Max Planck Institut für Wissenschaftsgeschichte

Reading for Cures in Early Modern England

Elaine Leong

Title page with Cliff family ownership notes. Nicholas Culpeper, Pharmacopoeia Londinensis (London, 1654). Wellcome Library EPB 19298/B. Image courtesy of Wellcome Library, London.

Reading for Cures investigates medical print production and medical reading in early modern England. On the book production side, it adds to the current literature by focusing on two crucial areas: medical translations and household medical guides. As translations of Continental medical texts constituted the bulk of sixteenth and seventeenth-century English medical print, I seek to contextualize this important knowledge-making and transmission process within wider social, cultural and economic histories of the period. I also focus on the emerging genre of household medical guides and locate it within narratives on the rise of domestic literature, studies of women’s work and accounts of home-based medicine. On the book consumption side, I analyze marginal annotations in printed books and manuscript books of reading notes. My findings so far lead me to argue that explorations of early modern reading practices can offer historians insight into household medical activities and processes of knowledge codification.
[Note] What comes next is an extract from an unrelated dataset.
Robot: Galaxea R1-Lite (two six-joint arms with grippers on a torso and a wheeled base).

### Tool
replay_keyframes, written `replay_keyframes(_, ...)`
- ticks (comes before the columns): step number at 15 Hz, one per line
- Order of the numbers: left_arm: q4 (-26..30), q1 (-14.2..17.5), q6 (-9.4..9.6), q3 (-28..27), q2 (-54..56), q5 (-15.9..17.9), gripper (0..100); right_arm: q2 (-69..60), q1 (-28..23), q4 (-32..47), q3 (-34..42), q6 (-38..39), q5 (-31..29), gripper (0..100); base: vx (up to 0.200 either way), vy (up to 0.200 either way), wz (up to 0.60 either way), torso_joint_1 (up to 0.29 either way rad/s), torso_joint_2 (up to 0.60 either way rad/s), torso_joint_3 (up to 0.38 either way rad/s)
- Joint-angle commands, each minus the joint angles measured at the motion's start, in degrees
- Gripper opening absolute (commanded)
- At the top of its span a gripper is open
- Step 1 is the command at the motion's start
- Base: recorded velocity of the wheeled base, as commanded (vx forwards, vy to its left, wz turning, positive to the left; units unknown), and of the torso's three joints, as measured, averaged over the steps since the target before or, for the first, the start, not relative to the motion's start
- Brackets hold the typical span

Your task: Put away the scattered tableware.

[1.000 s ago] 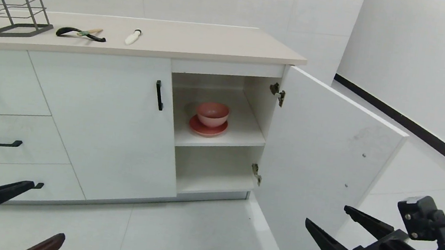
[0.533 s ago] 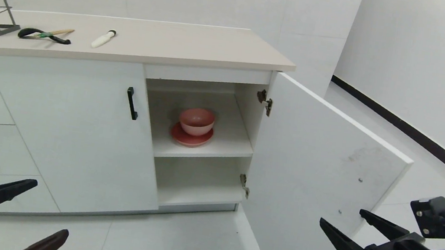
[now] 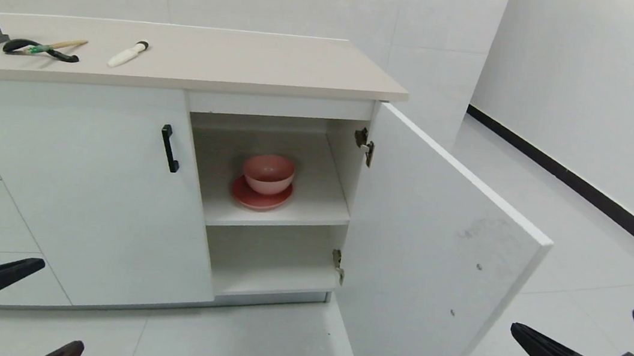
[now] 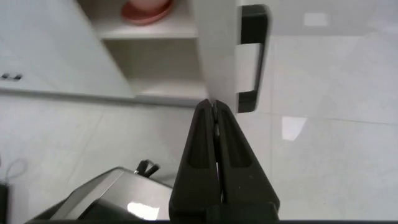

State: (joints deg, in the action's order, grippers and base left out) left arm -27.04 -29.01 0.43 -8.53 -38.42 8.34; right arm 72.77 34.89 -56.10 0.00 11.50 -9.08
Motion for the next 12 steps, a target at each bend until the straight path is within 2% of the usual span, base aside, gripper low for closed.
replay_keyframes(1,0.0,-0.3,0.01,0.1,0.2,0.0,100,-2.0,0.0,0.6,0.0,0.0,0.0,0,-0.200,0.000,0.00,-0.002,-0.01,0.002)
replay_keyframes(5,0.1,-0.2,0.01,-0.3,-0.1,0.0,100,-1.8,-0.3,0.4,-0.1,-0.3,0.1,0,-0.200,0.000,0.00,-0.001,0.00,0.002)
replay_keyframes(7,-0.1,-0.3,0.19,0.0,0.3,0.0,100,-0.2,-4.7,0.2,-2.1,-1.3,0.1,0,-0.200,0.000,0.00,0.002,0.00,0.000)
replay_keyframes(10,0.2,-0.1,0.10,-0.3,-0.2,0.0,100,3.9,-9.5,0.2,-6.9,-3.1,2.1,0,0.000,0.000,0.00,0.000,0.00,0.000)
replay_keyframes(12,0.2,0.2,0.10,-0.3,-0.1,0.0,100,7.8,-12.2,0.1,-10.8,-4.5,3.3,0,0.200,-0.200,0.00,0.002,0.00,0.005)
Examination of traces of reading reveals contemporary attitudes towards medical and scientific knowledge and uncovers the multi-step process used by home-based practitioners to assess and assimilate new ideas into their activities.

Focusing on sixteenth and seventeenth-century England, my project will result in the first monograph examining both early modern medical book production and consumption. It will investigate the impact of vernacular print on the circulation of medical knowledge during a period when the English book trade and healthcare services were undergoing rapid changes. Through examining how early modern men and women were reading and writing medicine, it seeks to understand the flexible and constantly renegotiable relationships between authors and readers and health-care providers and consumers. It will situate medical print within two major historical narratives: the gradual shift from manuscript to print and the increase in medical consumerism and commercialization of medicine. This case study will not only add a new dimension to both these debated areas but also a new approach to the study of circulation and transmission of vernacular medical knowledge in early modern Britain.